CI, continuous intravenous infusion; IFN-α2b, interferon-α2b; IL-2, interleukin-2; i.v., intravenous; PO, per overall survival; SQ, subcutaneous injection.

IL-2 was withheld from patients who developed hypotension (despite support with dopamine at a dose of up to 5 mg/kg/min and i.v. fluids), liver dysfunction (bilirubin > 3 mg/dl), and/or kidney dysfunction (serum creatinine > 1.8 mg/dl). IFN-α2β was withheld from patients who developed thrombocytopenia (< 50 000 cells/ml3) or neutropenia (absolute neutrophil count r 300 cells/ml3). Cisplatin was held in patients who developed grade 2 hearing loss, peripheral neuropathy, kidney dysfunction (creatinine level ≥ 1.5 mg/dl), or thrombocytopenia (< 30 000 cells/ml3). Treatment was restarted after resolution of the above-mentioned limiting factors. Nab-paclitaxel on day 1 was held in patients who developed grade 3 neurotoxicity, but was restarted after neurotoxicity resolved or was reduced to grade 2 or less. Nab-paclitaxel on day 5 was restarted if the patient’s absolute neutrophil count was greater than 600 cells/ml3.

Toxicity evaluation

Patients were evaluated for toxicity using the US National Cancer Institute’s Common Terminology Criteria for Adverse Events [15]. Patients underwent a physical examination and comprehensive blood tests, including a complete blood count with differential, a complete metabolic panel, and measurement of lactate dehydrogenase before and during every treatment cycle to assess toxicity. Dose-limiting toxicity (DLT) was defined as grade 4 hematologic toxicity, grade 3 or higher nonhematologic toxicity, or any other toxicity that required dose reduction or that interrupted the patient’s treatment schedule for more than 1 week and that occurred during the first cycle.

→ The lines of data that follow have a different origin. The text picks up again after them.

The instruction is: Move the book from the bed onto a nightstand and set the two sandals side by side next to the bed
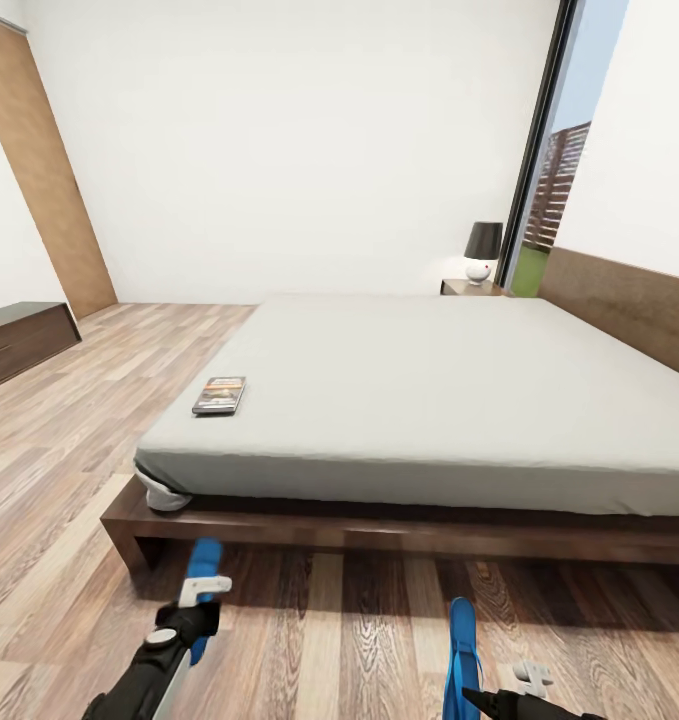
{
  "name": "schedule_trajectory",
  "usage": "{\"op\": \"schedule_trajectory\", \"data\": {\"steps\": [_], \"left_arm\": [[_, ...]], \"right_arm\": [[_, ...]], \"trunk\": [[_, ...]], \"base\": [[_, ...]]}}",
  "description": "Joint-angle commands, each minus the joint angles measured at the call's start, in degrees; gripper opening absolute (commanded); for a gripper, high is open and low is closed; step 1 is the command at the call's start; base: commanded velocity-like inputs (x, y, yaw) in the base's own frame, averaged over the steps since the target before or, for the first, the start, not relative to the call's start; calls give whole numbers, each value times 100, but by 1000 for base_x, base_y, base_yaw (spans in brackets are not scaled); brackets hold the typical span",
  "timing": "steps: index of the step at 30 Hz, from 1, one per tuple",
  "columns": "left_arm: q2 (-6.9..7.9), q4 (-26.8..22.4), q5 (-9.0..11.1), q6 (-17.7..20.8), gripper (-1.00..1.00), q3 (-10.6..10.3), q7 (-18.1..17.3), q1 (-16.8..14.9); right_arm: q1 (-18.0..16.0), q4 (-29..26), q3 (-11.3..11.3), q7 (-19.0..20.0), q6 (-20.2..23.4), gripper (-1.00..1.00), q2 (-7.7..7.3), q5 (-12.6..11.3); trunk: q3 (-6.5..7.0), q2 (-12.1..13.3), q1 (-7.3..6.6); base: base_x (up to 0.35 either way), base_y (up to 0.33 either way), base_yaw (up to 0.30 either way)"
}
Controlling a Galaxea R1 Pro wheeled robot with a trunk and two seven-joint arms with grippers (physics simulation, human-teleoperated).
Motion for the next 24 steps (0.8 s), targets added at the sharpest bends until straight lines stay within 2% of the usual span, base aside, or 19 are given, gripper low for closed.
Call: {"op": "schedule_trajectory", "data": {"steps": [1, 3, 6, 11, 15, 20, 22, 24], "left_arm": [[-2, -11, -242, 165, -100, -40, 27, 0], [-1, -11, -530, 407, -100, -88, 54, 0], [21, -6, -847, 622, -100, -109, 66, -2], [47, 34, -1151, 891, -100, -107, 57, -2], [124, 54, -1220, 960, -100, -80, 54, -1], [154, 52, -1210, 1145, -100, -58, 41, -2], [158, 55, -1174, 1298, -100, -47, -11, -2], [184, 74, -1077, 1348, -100, 51, -178, -1]], "right_arm": [[-4, -8, -49, 34, 45, -100, 5, 47], [-6, -8, -49, 31, 45, -100, 5, 47], [-6, -8, -55, 27, 45, -100, 5, 45], [-8, -8, -57, 18, 45, -100, 5, 39], [-8, -8, -60, 17, 45, -100, 3, 38], [-7, -3, -70, 21, 52, -100, -9, 34], [-3, -4, -86, 32, 58, -100, -13, 31], [-7, -2, -95, 40, 60, -100, -18, 30]], "trunk": [[-5, -2, -1], [-5, -2, -1], [-5, -2, -1], [-5, -2, -1], [-5, -2, -1], [-5, -2, -1], [-5, -2, -1], [-5, -2, -1]], "base": [[0, 0, 0], [0, 0, 0], [0, 0, 0], [0, 0, 0], [0, 0, 0], [0, 0, 0], [0, 0, 0], [0, 0, 0]]}}
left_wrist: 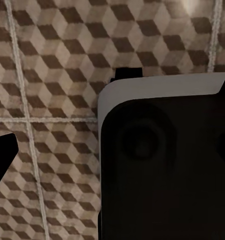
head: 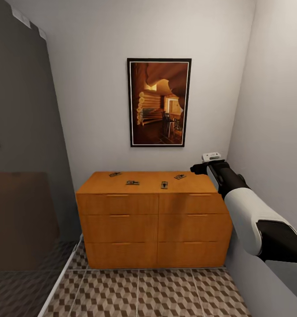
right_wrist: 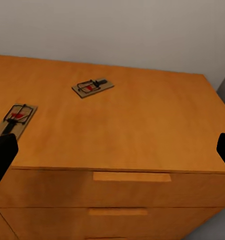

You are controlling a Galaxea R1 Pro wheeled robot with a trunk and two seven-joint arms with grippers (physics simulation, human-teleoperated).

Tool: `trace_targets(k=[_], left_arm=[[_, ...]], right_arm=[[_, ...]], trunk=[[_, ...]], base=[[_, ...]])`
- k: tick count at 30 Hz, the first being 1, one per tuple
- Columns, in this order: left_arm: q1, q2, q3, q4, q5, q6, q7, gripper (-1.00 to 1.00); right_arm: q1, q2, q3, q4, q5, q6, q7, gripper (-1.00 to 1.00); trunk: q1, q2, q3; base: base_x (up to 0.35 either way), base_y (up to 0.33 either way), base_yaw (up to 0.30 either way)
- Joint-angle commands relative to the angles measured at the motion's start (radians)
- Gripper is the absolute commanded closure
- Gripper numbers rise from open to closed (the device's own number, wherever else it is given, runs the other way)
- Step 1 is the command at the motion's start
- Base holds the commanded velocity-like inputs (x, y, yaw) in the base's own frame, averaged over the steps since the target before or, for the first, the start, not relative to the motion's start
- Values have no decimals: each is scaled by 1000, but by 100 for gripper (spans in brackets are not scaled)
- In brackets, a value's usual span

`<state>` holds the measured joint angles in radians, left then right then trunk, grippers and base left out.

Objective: Take the four mousetraps from the cabinet in the bathroom and place them on the bathroom floor. Make sure all four end up on the same floor surface, and ensure that at least two of them are either under or directly next to the same bathroom sink.

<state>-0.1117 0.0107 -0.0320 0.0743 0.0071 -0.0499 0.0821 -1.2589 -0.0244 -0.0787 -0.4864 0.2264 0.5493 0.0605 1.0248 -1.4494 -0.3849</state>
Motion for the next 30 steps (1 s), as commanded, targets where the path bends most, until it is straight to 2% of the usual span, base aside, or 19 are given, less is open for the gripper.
trace_targets(k=[1, 13, 22, 30], left_arm=[[-2, 0, -3, 4, 1, -5, 2, -100], [-2, 0, -3, 3, 1, -5, 2, -100], [-2, -1, -3, 2, 1, -5, 2, -100], [-2, -1, -3, 2, 1, -5, 1, -100]], right_arm=[[0, 1, -5, -2, 10, 4, 6, -100], [0, 1, -6, -1, 9, 3, 4, -100], [0, -1, -6, 5, 10, -37, 2, -100], [0, -3, -6, 9, 10, -44, 3, -100]], trunk=[[0, -1, -1], [0, -1, -1], [0, -1, -1], [0, -1, -1]], base=[[141, 0, 0], [163, 30, 0], [188, 90, 0], [190, 93, 0]])
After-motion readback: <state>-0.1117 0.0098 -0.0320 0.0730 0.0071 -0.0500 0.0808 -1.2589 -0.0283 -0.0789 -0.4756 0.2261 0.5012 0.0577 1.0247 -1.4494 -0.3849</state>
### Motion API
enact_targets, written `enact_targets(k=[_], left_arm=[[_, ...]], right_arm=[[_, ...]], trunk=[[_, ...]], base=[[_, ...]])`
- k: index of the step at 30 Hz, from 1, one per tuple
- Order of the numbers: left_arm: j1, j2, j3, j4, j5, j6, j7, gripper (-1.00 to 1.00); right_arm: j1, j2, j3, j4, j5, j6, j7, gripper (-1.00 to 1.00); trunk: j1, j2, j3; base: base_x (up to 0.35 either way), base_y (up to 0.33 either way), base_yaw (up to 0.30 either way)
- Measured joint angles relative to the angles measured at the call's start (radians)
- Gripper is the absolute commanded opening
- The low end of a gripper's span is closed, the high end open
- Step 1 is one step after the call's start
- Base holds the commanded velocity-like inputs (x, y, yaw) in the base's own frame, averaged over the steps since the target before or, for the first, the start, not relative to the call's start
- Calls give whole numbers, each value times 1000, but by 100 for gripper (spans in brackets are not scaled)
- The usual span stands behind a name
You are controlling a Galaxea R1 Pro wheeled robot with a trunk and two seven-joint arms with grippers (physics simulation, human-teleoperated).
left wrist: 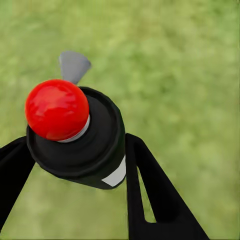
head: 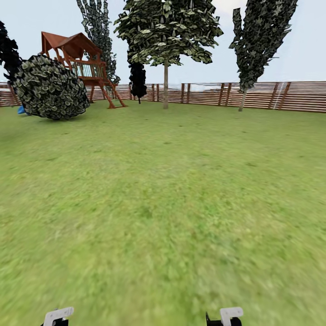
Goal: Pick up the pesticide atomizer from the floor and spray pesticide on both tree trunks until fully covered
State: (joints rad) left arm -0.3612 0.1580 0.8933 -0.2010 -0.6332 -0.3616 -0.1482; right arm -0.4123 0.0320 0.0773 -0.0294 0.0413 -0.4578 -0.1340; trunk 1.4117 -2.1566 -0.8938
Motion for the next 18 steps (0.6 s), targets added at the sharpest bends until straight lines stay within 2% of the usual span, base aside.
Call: enact_targets(k=[9, 12, 18], left_arm=[[0, 3, 0, 0, 1, -1, 0, -100], [0, 4, 0, 0, 14, -1, -1, -100], [0, -7, -7, 11, 19, -3, -3, -100]], right_arm=[[0, -1, -1, 0, 0, 2, 0, 100], [0, -2, 0, 1, 0, 1, 0, 100], [0, -2, -1, 0, 0, 2, 0, 100]], trunk=[[0, 0, 0], [0, 0, 0], [0, 0, 0]], base=[[339, 0, 0], [339, 0, 0], [339, 0, 0]])
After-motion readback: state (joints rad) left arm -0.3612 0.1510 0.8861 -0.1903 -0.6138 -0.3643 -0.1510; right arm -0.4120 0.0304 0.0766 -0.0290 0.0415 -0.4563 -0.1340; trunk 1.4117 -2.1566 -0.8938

Treatment was withheld until toxicity resolved to less than or equal to grade 2. Prophylactic hematologic growth factors to prevent neutropenia were not allowed in the first cycle.

Response evaluation

MRI of the brain and computed tomography of the chest, abdomen, and pelvis were used to evaluate treatment response after every two cycles. Disease response or progression was defined according to RECIST version 1.0 [13]. Response duration was measured from the time of response until evidence of disease progression. TTP was measured from the time of treatment initiation to evidence of disease progression, and OS was measured from the time of treatment initiation to the time of death or last follow-up. Kaplan–Meier estimates were used to plot survival curves.

Results

Patient characteristics

Ten patients with stage IV or unresectable stage III metastatic melanoma were enrolled in the study between March 2010 and March 2011. One patient was evaluable for toxicity, but not for response and was excluded from the study after receiving one cycle of treatment because of a change in diagnosis. The patient’s initial biopsy was performed in an outside facility, which found pleomorphic cells with strong S-100 expression and focal melan-A expression; however, the repeat biopsy at the MD Anderson Cancer Center was negative for both S-100 and focal melan-A expression. Because the differential diagnosis included dedifferentiated chondrosarcoma with melanocytic features as well as metastatic melanoma with cartilaginous involvement, this patient was excluded from our study. Patient characteristics are shown in Table 2. Six and four patients had Eastern Cooperative Oncology Group performance status scores of 0 and 1, respectively. The mean age of the patients was 46 years and ranged from 19 to 61 years.

Table 2.

Characteristics of patients with metastatic melanoma (n=10)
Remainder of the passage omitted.